> PROMPT: Write down, unchanged, the entries from the first line through the line holding "Horizontal field of". Include no other line.

> EXTRACTED ENTRIES:

# # # # #

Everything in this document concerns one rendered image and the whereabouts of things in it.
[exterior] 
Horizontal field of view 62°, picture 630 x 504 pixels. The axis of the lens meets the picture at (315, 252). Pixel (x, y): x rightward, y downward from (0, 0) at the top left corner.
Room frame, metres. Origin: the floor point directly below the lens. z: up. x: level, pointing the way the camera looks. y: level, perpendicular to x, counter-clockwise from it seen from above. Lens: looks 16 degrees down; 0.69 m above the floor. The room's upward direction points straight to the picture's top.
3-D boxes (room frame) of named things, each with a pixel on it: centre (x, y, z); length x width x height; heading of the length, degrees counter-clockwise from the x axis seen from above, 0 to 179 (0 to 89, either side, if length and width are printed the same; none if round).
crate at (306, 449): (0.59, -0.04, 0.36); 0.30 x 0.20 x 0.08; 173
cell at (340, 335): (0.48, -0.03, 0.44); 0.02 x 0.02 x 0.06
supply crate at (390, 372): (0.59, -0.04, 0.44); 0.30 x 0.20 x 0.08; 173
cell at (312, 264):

# # # # #

> RESULT FOR THIS TASK:
Everything in this document concerns one rendered image and the whereabouts of things in it.
[exterior] 
Horizontal field of view 62°, picture 630 x 504 pixels. The axis of the lens meets the picture at (315, 252). Pixel (x, y): x rightward, y downward from (0, 0) at the top left corner.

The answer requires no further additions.